On reading Jo Ahern’s letter of the 18th, I found myself agreeing with the sentiments about some of Armidale’s numerous missed opportunities for development and for the loss of many of its young people who have found it necessary to leave the city and region in order to find gainful employment.
As a “tablelander” by choice, one who voted with his feet some three decades ago to raise his family in a healthier environment, I have witnessed the closure of many local businesses, some due to personal circumstances but many due to a decline in viability due to a lack of local customers, ie, population.
Too much economic reliance is placed on our education establishments, our top-notch schools and the re-energised University on the hill, a wonderful resource and a fantastic asset, though one whose fortunes rise and fall with the political whims and financial constraints of distant governments who need constant reminding of its actual existence.
Tourism is terrific though narrow in much of its scope – it’s hard to compete with sunny beaches, and carloads of tired kids will rarely be enthralled at the thought of two weeks of looking at impressive buildings and tree-lined gorges. Our Tourist Information Centre is good and well located, though parking is sometimes challenging for caravanning visitors, and the suggestion of its relocation to somewhere less accessible for an amazingly optimistic level of savings was incredible.
A healthy community needs a full spectrum of business and employment, from the most menial of occupations to the peaks of the professions and with all those diverse activities which fill up that incredible mixed bag of economic and community life.

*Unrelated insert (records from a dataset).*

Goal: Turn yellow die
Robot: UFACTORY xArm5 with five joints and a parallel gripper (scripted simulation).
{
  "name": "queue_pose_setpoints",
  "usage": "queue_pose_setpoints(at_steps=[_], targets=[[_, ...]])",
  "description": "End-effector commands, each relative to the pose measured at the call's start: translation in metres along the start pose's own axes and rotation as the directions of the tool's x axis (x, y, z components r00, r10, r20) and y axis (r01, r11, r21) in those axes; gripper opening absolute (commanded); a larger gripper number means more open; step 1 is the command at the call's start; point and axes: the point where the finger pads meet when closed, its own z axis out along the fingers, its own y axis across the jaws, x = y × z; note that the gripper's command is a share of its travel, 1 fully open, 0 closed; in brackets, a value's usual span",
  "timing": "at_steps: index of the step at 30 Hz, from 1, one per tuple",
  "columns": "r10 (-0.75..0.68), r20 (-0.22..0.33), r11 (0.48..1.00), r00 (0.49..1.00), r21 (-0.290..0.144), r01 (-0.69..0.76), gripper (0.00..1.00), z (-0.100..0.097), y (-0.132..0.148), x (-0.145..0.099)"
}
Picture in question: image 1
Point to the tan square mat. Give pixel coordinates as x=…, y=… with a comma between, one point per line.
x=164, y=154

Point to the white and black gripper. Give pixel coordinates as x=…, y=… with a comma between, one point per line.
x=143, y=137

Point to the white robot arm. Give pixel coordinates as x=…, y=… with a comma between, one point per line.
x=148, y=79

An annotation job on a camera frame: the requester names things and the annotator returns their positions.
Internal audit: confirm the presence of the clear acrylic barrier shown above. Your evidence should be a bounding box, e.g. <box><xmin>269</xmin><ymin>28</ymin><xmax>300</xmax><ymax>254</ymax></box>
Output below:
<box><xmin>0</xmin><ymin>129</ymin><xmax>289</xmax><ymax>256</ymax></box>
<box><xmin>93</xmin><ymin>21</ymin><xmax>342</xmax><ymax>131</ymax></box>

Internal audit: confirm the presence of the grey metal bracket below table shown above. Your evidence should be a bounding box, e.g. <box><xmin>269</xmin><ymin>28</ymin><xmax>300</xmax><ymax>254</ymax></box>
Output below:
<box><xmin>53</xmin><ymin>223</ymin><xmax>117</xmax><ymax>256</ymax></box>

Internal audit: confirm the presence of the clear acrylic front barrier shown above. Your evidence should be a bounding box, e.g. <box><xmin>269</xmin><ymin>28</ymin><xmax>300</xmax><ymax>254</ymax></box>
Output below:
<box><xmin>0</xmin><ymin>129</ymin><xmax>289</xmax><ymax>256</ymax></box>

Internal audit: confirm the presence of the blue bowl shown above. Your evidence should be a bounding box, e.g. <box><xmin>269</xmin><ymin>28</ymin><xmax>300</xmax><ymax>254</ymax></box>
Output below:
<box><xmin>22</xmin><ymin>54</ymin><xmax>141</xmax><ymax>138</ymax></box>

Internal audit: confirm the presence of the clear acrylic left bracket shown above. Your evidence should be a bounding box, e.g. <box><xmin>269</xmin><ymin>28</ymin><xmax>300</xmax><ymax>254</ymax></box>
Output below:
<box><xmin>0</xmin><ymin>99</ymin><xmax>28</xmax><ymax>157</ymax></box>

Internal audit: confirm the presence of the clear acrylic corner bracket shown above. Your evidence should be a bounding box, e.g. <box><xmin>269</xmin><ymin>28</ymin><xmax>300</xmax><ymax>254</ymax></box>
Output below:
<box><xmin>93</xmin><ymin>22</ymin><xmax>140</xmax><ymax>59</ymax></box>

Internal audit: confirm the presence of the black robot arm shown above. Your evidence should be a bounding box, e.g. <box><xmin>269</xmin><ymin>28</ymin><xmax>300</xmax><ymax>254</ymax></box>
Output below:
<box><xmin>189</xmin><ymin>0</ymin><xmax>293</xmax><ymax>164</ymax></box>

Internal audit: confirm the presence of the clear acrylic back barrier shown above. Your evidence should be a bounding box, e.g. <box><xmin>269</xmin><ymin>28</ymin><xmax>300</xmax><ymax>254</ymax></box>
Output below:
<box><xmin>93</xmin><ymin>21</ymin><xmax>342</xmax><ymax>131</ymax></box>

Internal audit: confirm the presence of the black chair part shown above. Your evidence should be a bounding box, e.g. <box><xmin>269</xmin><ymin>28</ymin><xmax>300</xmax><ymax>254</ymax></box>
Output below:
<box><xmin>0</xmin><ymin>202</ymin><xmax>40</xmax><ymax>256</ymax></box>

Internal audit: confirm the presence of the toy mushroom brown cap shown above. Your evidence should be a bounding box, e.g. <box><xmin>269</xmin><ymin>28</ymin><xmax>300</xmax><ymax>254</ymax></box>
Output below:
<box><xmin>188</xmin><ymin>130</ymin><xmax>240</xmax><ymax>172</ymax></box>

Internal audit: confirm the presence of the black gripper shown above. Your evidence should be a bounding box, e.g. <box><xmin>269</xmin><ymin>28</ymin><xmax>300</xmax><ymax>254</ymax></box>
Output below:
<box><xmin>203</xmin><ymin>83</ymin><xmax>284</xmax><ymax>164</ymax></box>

Armidale is not a small and unimportant country town but it has the potential to become one if services, both government and private, are increasingly diverted elsewhere as the nation’s population builds and its non-metropolitan centres increase in size and economic activity, and in political clout. If we continue, as it appears to many, to reject opportunity after opportunity and rely on government generosity, we are destined to become a backwater community with streets full of closed shops, an afterthought to be bypassed on the way to somewhere else.

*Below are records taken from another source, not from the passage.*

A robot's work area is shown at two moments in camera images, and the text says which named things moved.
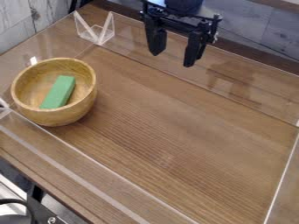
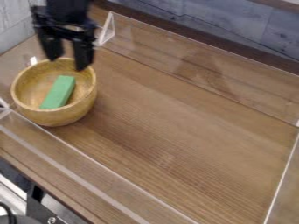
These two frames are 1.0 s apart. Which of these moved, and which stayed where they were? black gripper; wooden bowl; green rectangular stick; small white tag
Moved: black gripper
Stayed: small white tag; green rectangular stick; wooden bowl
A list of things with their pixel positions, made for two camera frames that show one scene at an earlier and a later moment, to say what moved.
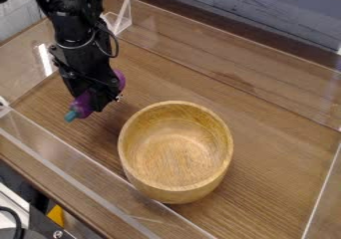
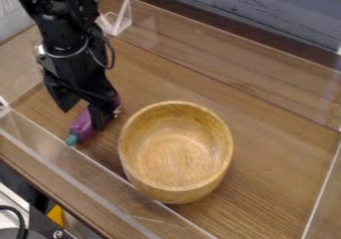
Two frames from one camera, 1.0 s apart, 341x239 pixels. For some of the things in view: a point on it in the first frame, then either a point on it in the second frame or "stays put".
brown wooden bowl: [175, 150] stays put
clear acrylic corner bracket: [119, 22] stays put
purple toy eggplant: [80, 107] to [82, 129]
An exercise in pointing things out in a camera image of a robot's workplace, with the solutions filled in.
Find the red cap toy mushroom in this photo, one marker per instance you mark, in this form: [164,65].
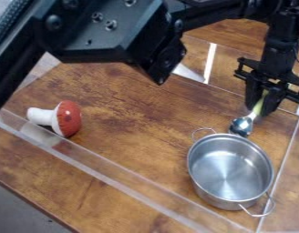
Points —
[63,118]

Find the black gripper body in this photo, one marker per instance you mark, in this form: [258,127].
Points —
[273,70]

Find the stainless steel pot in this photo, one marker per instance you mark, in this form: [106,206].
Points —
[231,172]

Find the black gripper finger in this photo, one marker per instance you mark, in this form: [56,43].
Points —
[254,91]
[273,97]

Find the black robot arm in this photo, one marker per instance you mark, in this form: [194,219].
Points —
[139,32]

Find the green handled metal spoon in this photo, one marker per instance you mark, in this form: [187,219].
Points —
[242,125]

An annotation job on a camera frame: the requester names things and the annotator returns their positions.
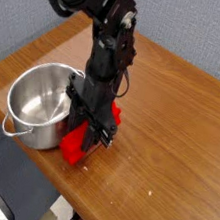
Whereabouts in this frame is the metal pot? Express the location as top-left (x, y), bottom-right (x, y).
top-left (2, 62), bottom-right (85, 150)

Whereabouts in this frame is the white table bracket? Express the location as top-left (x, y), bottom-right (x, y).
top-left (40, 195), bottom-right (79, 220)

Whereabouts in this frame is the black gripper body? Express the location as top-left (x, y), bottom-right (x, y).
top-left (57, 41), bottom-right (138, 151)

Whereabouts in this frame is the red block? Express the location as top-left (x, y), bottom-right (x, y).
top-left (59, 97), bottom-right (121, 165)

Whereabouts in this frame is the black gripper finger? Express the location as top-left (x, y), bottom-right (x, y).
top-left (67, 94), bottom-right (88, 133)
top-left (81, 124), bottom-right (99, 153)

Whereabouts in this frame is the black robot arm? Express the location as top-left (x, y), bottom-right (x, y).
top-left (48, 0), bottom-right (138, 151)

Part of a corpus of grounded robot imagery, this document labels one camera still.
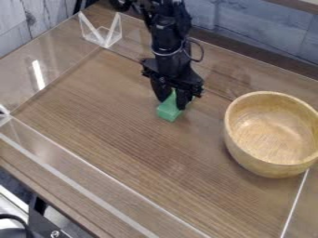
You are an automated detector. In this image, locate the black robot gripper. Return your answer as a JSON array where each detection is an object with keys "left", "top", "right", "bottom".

Opportunity is knocking for Armidale-Dumaresq so we should answer the door, not just sit around complaining about the noise. With that said, I feel that I should follow my own advice further and stand as a candidate in the up-coming local government elections and, should sufficient numbers of voters support my love of and confidence in the region, promote Armidale and its surrounds as a locale worthy of increased investment, leading to healthy growth and continuing prosperity.